Testing Linear Elastic Caching
To ensure our theory holds up in the real world, we conducted extensive experiments using two main sources:
- Production workloads: We integrated the system into Spanner.
- Public Traces: We tested various publicly available cache traces from industry benchmarks to ensure the results were not specific to Google’s infrastructure.
Production Workloads
We have developed a practical algorithm that assigns a cached page time-to-live (TTL) to each page request based on access patterns and page costs. Since Spanner processes billions of requests per second, this TTL prediction model must be incredibly lightweight. We opted for a superficial decision tree that can be translated into a few lines of C++ code. The resulting code is also easily interpretable and provides valuable information about workload characteristics. This model takes into account features such as data size, cost of a cache miss (when data is not in cache and the system must retrieve it from another slower system like a disk), and the type of database operation performed to predict the optimal lifetime for each page.
We integrated the elastic caching policy into Spanner’s production servers over several months. Compared to a standard fixed-size cache, the results were substantial:
- Memory usage: reduced by 15.5%.
- Cache misses: increased by only 5.5%.
- Total Cost of Ownership (TCO): Reduced by approximately 5%.
Importantly, because the algorithm is “cost conscious”, the slight increase in cache misses was concentrated on data that was inexpensive to fetch from storage, meaning that the impact on actual I/O costs was a negligible 0.5%.
Public Traces
We also evaluated our elastic caching approach using several publicly available cache traces. We used an optimized implementation of the Greedy Dual Size Frequency (GDSF) eviction algorithm – a generalization of the well-known LRU policy that allows pages of different sizes – as a base fixed cache size policy.

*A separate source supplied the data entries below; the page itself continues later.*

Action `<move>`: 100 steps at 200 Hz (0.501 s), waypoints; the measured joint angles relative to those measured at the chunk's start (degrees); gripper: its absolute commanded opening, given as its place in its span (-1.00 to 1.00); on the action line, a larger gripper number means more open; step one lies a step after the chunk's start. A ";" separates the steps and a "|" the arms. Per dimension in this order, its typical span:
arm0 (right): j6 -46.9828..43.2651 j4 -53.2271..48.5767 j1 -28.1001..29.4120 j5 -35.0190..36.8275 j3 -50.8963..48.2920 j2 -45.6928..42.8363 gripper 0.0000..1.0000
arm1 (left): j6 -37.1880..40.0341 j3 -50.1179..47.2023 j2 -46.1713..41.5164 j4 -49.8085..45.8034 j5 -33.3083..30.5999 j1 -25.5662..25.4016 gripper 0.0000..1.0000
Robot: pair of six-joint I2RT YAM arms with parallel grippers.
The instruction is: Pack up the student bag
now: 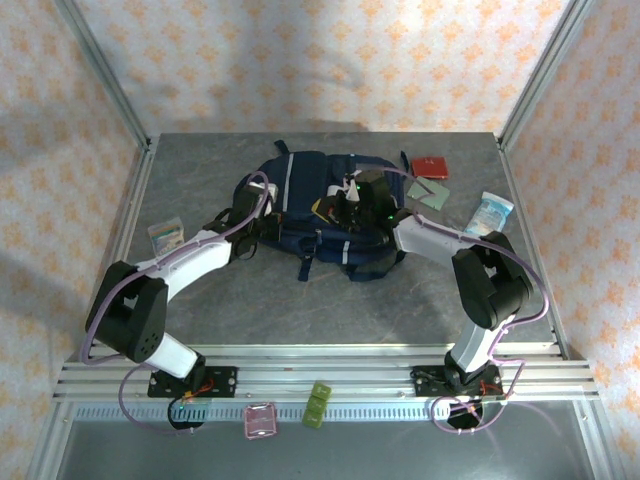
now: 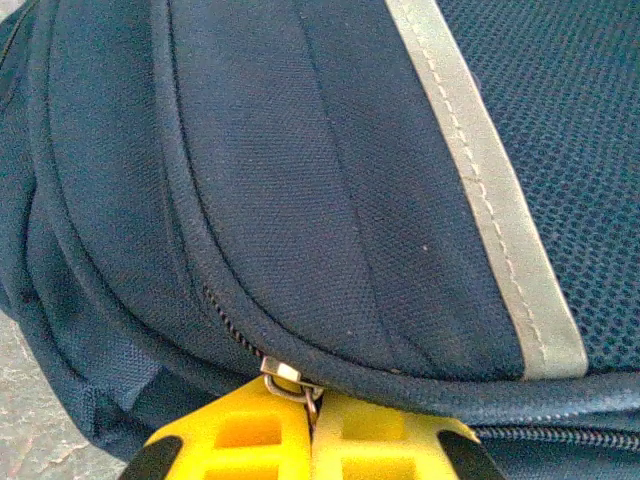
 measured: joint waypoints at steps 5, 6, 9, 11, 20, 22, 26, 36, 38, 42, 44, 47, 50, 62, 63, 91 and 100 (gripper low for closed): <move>0.00 0.00 0.00 -0.02 -0.02 0.00 -1.00 | 0.09 0.00 0.02 0.02 -0.17 0.00 -1.00; 0.00 0.00 0.00 -0.02 -0.02 0.00 -1.00 | -0.02 0.00 0.02 0.04 -0.22 0.00 -1.00; 0.00 0.02 0.00 -0.02 -0.02 0.00 -1.00 | 0.02 0.00 0.02 0.13 -0.31 0.00 -1.00; 0.00 0.02 0.00 -0.02 -0.02 0.00 -1.00 | -0.02 0.00 0.02 0.15 -0.42 0.00 -1.00; 0.00 0.04 0.00 -0.02 -0.02 0.00 -1.00 | -0.07 0.00 0.02 0.26 -0.92 0.00 -1.00; -0.02 0.04 0.00 -0.02 -0.02 0.00 -1.00 | -0.09 0.00 0.02 0.26 -1.01 0.00 -1.00; -0.04 0.04 0.00 -0.02 -0.02 0.00 -1.00 | -0.09 0.00 0.00 0.26 -1.33 -0.02 -1.00; -0.09 0.02 0.00 -0.02 -0.02 0.00 -1.00 | -0.26 -0.02 -0.11 0.24 -2.01 -0.02 -1.00; -0.11 0.02 0.00 -0.02 -0.02 0.00 -1.00 | -0.35 -0.02 -0.20 0.22 -2.36 0.00 -1.00; -0.17 0.02 0.00 -0.02 -0.02 0.00 -1.00 | -0.50 -0.02 -0.24 0.22 -2.73 0.00 -1.00; -0.22 0.02 0.00 -0.02 -0.02 0.00 -1.00 | -0.55 -0.02 -0.37 0.15 -3.02 0.02 -1.00; -0.28 0.02 0.00 -0.02 -0.02 0.00 -1.00 | -0.66 -0.02 -0.44 0.15 -3.23 0.04 -1.00; -0.35 0.02 0.00 -0.02 -0.02 0.00 -1.00 | -0.81 -0.02 -0.55 0.11 -3.39 0.07 -1.00; -0.72 -0.02 -0.02 -0.04 -0.02 0.00 -1.00 | -1.40 -0.09 -1.22 -0.37 -3.74 0.48 -1.00; -0.74 0.00 -0.02 -0.04 -0.02 0.00 -1.00 | -1.42 -0.09 -1.33 -0.50 -3.78 0.55 -1.00; -1.92 -0.33 -0.20 -1.01 0.00 0.00 -1.00 | -2.01 -1.18 -3.67 -1.53 -3.56 0.92 -1.00; -2.54 -0.90 -0.31 -1.46 0.13 0.02 -1.00 | -2.23 -2.03 -4.83 -1.79 -2.97 0.94 -1.00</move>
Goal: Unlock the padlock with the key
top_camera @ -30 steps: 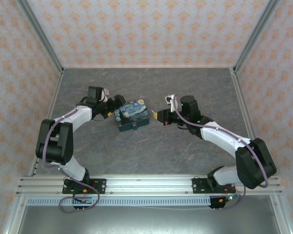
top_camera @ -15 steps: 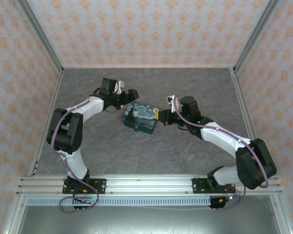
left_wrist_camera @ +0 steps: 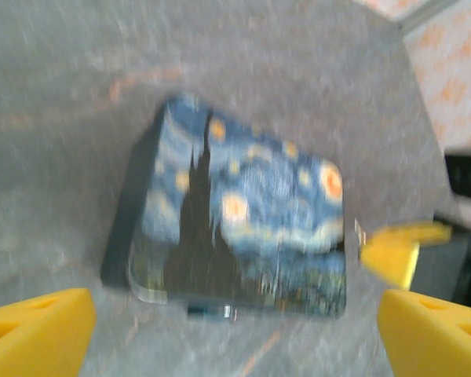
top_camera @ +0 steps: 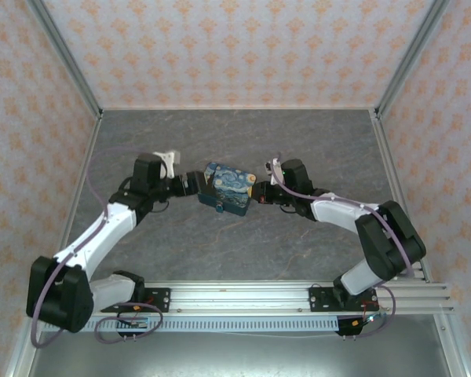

We considered four variations of elastic caching depending on the ski rental algorithm we used and whether or not we used a machine learning model. Since the available public traces do not have application-level features available for training, we have not implemented decision trees for prediction. Instead, we developed a simple learning strategy that splits each trace in half and uses the first half for training. For each individual page in the training trace, we calculated the best TTL for the page that minimizes the cost relative to the training trace.
Because cache behavior changes depending on what is initially in the cache, a common practice, known as “warming,” is to use a prefix from the cache trace to fill the cache, but without actually measuring its performance. We warmed up all caches with a day’s worth of requests from the second half of the trace and used the rest for testing and measurement. During the test trace, if we encounter a page that was viewed during training, we set the TTL to be the best precomputed TTL for that page. Otherwise, we define the lifetime using either equilibrium or random policies.